==== Supplied material

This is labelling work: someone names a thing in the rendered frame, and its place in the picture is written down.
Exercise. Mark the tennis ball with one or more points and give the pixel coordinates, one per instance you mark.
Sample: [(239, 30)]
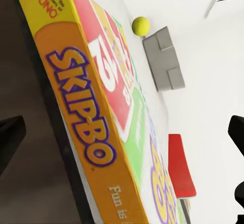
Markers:
[(141, 26)]

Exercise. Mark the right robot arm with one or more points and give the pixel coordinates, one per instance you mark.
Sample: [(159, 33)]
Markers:
[(239, 197)]

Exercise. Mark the toy box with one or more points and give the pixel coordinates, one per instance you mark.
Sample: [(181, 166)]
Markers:
[(163, 61)]

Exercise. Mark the desk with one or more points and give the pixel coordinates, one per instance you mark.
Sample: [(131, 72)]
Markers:
[(44, 182)]

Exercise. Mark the swivel chair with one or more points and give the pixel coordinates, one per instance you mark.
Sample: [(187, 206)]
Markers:
[(178, 169)]

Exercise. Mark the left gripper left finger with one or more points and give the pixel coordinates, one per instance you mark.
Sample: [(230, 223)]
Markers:
[(12, 132)]

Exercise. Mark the board game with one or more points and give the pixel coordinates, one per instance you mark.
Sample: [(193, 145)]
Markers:
[(88, 62)]

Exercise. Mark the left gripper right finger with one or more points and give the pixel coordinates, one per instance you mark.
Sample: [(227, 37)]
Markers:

========

— Action item —
Each line in the entries above that includes the string "right" should be extracted.

— Reply to the exercise —
Exercise. Mark the right robot arm with one or more points and give the pixel coordinates, one per instance you mark.
Exercise. Mark the left gripper right finger with one or more points and give the pixel coordinates, one per instance you mark.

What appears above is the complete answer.